[Stored data]
□ □ □ □
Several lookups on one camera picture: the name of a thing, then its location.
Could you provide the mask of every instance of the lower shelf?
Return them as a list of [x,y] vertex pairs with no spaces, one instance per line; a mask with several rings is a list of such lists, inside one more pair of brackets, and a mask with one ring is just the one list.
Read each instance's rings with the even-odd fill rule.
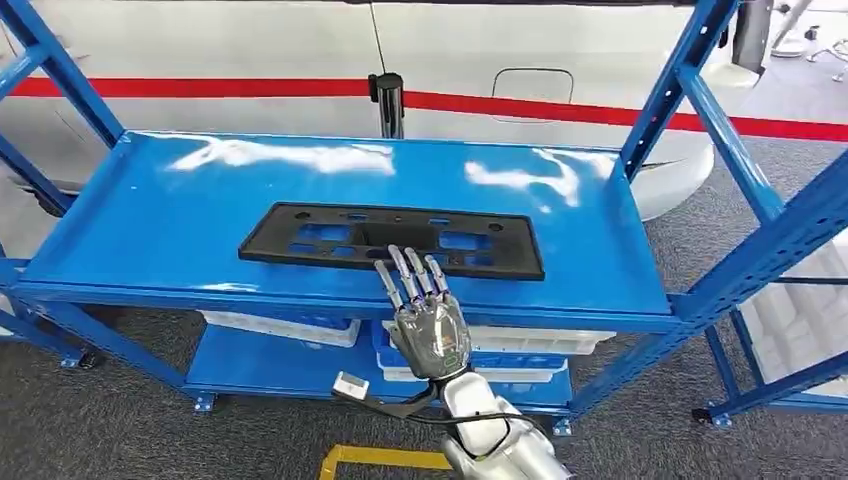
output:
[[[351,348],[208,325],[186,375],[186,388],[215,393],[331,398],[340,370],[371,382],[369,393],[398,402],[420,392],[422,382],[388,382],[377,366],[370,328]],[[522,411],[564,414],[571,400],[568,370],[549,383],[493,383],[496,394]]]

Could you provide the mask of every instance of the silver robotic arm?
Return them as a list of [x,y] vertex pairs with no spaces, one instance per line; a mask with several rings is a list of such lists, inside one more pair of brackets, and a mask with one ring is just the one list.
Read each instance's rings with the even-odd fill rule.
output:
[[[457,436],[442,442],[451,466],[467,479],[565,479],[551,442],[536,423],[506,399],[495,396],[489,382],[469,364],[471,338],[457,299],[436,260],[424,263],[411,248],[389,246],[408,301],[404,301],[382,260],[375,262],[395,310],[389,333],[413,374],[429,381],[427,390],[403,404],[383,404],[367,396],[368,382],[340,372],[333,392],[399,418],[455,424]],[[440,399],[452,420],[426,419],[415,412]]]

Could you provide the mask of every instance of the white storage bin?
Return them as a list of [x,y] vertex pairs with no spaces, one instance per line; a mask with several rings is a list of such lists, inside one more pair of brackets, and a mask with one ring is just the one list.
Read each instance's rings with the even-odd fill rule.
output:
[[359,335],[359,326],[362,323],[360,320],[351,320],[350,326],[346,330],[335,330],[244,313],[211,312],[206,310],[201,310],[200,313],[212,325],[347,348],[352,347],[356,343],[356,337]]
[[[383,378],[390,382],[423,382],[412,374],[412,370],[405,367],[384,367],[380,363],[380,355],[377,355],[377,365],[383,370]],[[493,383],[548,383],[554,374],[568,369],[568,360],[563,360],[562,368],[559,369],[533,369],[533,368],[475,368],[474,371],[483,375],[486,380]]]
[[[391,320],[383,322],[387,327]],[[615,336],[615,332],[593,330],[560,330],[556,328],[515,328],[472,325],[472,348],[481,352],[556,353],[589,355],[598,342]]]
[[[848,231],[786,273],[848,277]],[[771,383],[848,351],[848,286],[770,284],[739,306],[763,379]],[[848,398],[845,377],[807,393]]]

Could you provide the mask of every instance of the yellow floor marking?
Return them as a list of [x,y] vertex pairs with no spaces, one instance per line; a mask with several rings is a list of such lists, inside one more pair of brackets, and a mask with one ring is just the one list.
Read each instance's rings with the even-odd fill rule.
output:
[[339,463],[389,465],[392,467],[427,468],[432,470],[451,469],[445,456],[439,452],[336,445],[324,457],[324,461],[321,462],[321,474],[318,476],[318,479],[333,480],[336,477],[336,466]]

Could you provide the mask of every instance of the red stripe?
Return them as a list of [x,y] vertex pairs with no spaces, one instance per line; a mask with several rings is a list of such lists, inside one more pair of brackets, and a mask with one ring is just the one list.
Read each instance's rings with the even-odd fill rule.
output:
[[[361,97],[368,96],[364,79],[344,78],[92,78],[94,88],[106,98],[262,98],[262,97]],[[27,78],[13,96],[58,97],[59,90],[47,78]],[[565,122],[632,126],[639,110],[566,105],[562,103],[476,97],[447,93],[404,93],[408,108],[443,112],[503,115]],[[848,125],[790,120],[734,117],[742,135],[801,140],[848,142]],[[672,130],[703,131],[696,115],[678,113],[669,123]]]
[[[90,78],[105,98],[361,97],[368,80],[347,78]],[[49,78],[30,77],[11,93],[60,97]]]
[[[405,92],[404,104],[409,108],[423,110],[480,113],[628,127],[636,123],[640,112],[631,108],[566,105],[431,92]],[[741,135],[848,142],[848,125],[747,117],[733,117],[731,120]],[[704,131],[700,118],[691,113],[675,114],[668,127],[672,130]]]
□ □ □ □
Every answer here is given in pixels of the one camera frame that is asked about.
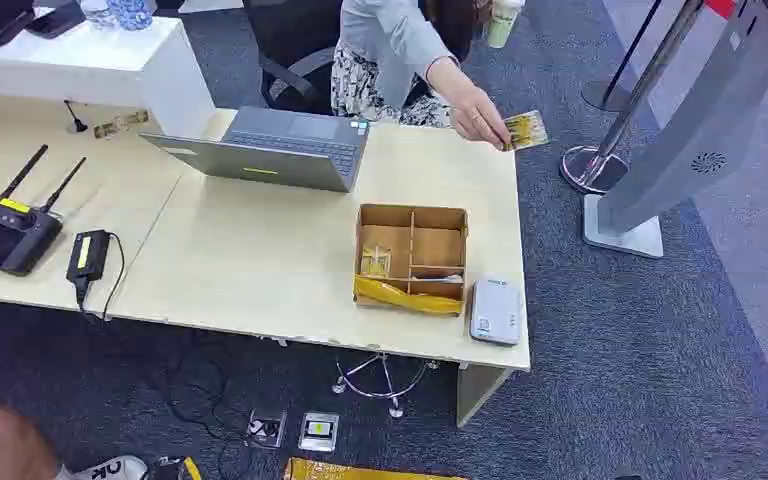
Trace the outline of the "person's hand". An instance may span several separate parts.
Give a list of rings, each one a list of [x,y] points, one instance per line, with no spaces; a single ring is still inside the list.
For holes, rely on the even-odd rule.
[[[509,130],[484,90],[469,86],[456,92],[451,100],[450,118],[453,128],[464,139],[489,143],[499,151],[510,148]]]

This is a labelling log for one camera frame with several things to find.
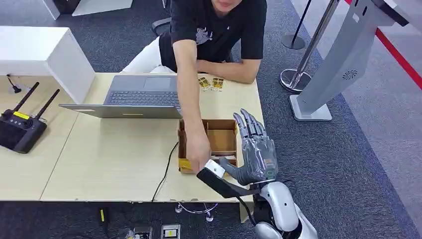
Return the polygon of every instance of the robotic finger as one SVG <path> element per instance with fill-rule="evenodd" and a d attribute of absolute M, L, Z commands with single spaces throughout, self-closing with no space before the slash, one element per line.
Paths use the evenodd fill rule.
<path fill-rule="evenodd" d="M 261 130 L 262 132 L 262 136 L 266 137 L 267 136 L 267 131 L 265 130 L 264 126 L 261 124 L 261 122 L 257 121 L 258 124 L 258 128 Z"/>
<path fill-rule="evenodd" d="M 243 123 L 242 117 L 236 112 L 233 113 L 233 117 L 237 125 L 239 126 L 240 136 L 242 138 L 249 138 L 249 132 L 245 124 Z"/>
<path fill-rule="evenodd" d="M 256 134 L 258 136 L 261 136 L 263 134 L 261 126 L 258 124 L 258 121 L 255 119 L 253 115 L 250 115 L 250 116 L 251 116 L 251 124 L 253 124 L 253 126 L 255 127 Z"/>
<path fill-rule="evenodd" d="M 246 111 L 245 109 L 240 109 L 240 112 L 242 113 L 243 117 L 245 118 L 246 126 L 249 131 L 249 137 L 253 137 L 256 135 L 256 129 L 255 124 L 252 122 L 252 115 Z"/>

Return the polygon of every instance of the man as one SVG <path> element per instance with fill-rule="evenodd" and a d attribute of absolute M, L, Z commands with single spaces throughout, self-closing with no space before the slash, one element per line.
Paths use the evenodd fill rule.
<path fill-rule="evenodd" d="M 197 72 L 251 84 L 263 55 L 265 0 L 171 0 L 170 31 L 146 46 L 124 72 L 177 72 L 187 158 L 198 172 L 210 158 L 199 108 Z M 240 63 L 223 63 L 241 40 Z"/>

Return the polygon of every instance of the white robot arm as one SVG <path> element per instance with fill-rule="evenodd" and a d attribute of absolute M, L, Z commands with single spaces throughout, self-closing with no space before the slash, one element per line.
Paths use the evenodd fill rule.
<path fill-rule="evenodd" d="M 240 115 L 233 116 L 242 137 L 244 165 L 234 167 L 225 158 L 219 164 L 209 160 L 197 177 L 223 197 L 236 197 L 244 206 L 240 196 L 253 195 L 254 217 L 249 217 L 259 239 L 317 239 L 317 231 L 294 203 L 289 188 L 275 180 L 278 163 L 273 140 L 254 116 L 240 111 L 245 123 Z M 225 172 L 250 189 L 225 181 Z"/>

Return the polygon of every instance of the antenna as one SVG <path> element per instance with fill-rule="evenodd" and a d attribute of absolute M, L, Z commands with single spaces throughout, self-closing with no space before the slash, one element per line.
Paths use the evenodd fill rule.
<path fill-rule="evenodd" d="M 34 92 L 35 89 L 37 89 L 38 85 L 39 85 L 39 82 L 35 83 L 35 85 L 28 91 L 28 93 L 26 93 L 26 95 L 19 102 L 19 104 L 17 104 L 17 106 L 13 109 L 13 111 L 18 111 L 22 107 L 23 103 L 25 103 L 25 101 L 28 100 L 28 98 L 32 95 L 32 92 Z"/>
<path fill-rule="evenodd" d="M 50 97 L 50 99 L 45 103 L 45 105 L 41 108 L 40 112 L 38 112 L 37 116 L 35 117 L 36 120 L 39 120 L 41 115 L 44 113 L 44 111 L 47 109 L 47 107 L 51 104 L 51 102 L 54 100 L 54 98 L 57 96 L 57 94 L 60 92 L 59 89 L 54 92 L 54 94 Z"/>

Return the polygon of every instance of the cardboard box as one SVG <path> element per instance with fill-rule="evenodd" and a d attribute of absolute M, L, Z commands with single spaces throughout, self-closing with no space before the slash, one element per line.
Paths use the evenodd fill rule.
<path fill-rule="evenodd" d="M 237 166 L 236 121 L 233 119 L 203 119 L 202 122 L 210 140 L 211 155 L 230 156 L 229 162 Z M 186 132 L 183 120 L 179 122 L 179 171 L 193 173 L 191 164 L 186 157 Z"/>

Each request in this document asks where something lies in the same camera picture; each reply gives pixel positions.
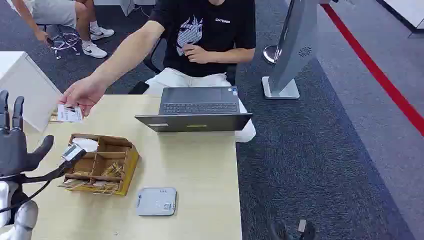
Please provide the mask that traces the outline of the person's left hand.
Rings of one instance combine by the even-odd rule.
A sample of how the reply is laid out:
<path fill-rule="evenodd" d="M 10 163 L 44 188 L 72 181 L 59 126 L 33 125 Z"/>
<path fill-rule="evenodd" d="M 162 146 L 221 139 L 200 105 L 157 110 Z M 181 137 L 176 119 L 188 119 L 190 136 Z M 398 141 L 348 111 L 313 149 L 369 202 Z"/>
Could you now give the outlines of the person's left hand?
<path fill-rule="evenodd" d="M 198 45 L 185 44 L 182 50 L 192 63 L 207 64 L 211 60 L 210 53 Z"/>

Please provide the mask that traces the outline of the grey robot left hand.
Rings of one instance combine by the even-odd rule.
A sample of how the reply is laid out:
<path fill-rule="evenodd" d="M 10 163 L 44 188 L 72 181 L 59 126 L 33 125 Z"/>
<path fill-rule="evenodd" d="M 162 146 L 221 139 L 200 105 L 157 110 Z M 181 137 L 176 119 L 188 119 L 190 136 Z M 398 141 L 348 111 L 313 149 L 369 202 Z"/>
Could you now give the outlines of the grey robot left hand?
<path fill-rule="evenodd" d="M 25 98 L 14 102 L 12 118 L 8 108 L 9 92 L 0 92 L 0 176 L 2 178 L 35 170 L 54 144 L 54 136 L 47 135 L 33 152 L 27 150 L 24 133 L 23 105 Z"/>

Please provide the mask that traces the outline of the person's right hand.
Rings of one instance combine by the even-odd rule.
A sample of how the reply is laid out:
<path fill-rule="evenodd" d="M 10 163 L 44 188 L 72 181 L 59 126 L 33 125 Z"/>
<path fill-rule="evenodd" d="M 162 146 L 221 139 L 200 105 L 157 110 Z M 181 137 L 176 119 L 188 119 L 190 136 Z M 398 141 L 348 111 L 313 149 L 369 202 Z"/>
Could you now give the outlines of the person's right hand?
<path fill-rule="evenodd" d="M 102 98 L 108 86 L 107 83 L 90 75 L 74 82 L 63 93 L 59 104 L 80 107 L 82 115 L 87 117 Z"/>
□ □ □ □
## WHAT TO DO
Check each line of the entries for the string "provide". Copy the lines that have it.

## ANSWER FOR THE TASK
Could you provide the mask of every instance of the lower shelf?
Could you provide the mask of every instance of the silver robotic arm?
Could you provide the mask of every instance of the white storage bin?
Could you provide the mask of every instance of the yellow floor marking?
Could you provide the mask of every instance of the red stripe?
Please provide the mask that traces the outline of the person's left hand.
Please provide the mask that traces the outline of the grey robot left hand.
Please provide the mask that traces the outline of the person's right hand.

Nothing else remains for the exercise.